:: TASK ::
All of the data below should be printed again exactly, pictures excluded.
▽
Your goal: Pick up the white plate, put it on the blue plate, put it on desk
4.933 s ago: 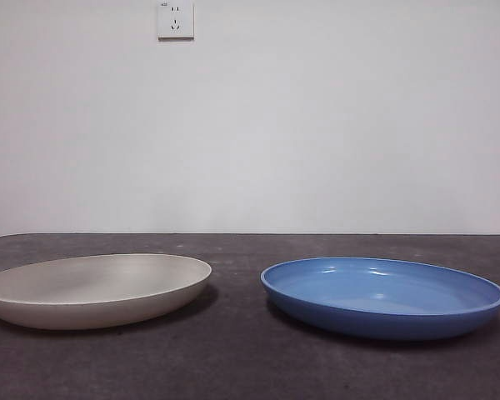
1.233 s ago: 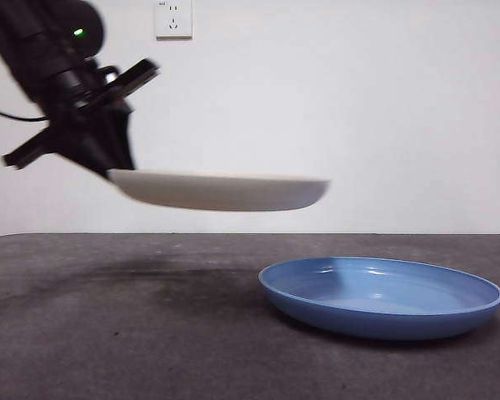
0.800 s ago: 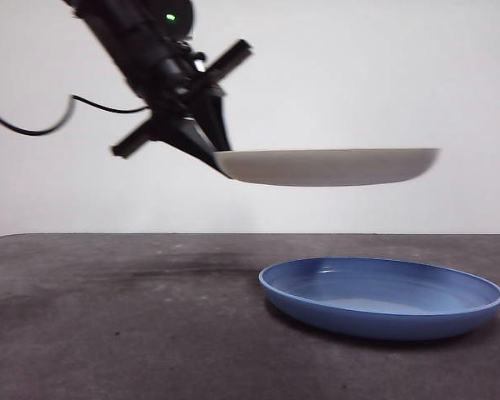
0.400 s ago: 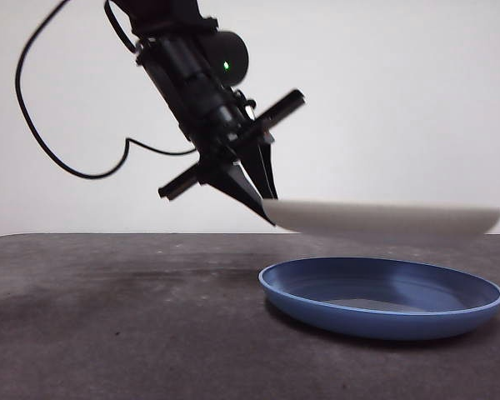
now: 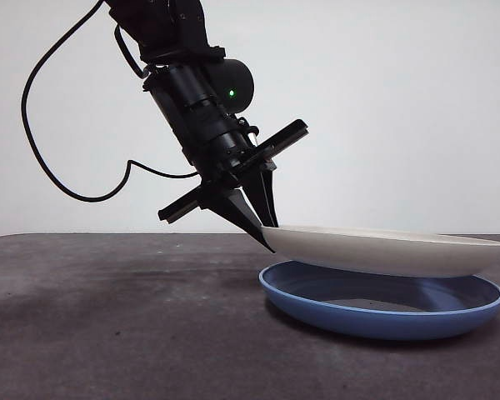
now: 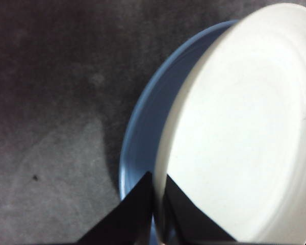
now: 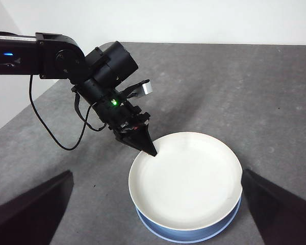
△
:: TASK RESPONSE ::
Your goal: Pick up the white plate, put it on the blue plate, put it on desk
4.933 s ago: 
1.233 s ago: 
0.800 s ago: 
0.400 s ago: 
now: 
now: 
now: 

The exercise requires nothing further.